As I watch the Olympics, I find that what makes Olympic athletes so interesting isn’t just how they move, it’s why they move! The one quality I keep seeing (and marvelling at) is their passion and joy in the act of moving – regardless of the astounding array of disciplines, from figure skating to half-pipe to biathlon, they’re competing in. And afterwards, it’s seeing their faces dreading the scores to come, yet alight with intense satisfaction at having laid down their very best.

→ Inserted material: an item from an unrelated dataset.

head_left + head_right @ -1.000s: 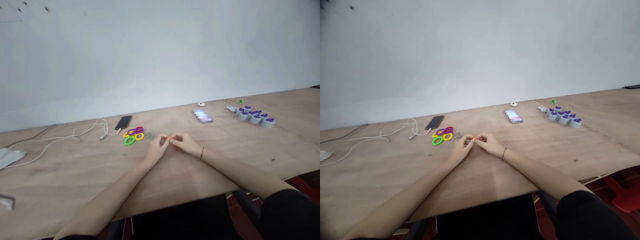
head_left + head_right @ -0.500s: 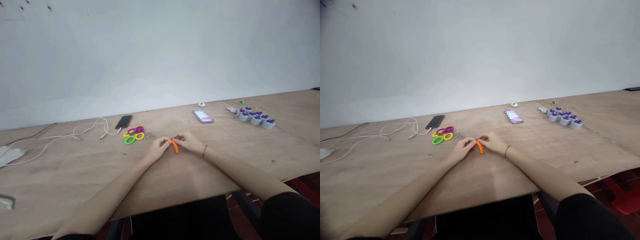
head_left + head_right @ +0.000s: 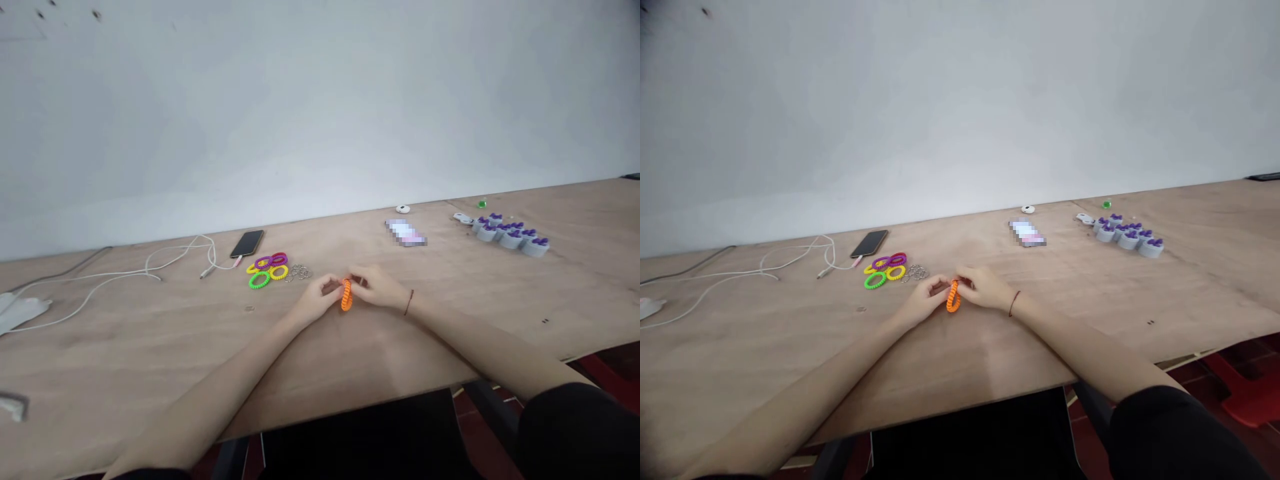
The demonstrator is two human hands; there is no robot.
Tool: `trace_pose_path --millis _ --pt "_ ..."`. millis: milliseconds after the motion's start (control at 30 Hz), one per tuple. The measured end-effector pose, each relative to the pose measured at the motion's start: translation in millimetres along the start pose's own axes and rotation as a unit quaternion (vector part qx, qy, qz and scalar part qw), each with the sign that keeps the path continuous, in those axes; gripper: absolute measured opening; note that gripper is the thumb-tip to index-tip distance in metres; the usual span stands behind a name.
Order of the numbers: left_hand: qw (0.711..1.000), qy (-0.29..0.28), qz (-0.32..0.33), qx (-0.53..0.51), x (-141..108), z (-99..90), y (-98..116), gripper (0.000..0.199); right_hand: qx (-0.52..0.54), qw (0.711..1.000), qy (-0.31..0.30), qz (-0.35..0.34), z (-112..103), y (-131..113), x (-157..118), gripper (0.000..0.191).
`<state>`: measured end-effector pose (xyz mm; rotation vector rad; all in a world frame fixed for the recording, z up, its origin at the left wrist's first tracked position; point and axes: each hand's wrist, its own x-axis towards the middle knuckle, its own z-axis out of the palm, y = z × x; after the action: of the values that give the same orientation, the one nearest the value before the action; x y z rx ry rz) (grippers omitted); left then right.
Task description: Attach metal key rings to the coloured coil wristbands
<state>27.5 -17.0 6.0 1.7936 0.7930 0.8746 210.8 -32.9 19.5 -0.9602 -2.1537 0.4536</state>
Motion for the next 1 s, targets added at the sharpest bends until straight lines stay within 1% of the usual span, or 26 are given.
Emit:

What they all have in common is that, in order to perform at peak, their muscle groups have to fire and relax at discrete intervals according to the different movements required for each particular sport. Doesn’t matter where they come from. And here are these guys and gals – all at the top of their game – sprains, aches and pains notwithstanding – all pushing themselves to the extreme of their individual limits with nerves and synapses firing like crazy.
Assuming that most of them are within a hair’s breadth of each other’s physical prowess (pretty accurate when you consider that it’s generally only hundredths of a second between winning gold, silver and bronze), what separates them from their peers? Besides training and preparation, it’s in their determination, resilience and ability to recover – the power located in the “muscles” between their ears!
And the rest of us? We’re all moving at different rates and intensities – some in wheel chairs, some with faltering steps, some with a spring in our steps and some at a sprint. Motivation is a big factor, sure, but if we can’t move as freely as we once did, or lose our desire, we seem to lose our motivation along with it.
Here’s where the “mind over matter” thing kicks into play. Where we – just like those elite athletes – push ourselves to take a walk rather than sit at our computers, take the stairs instead of the elevator, hit the gym or do upper body exercises if we can’t move our legs. It’s that positive, “can do” attitude that gradually translates into finding joy in moving and ultimately leads to a passion for all movement. And the more we practice a positive attitude, the more it becomes a habit – something we need to do.
So, imagine you’re an Olympian and get up, get out and move! Uh…me, too!!!!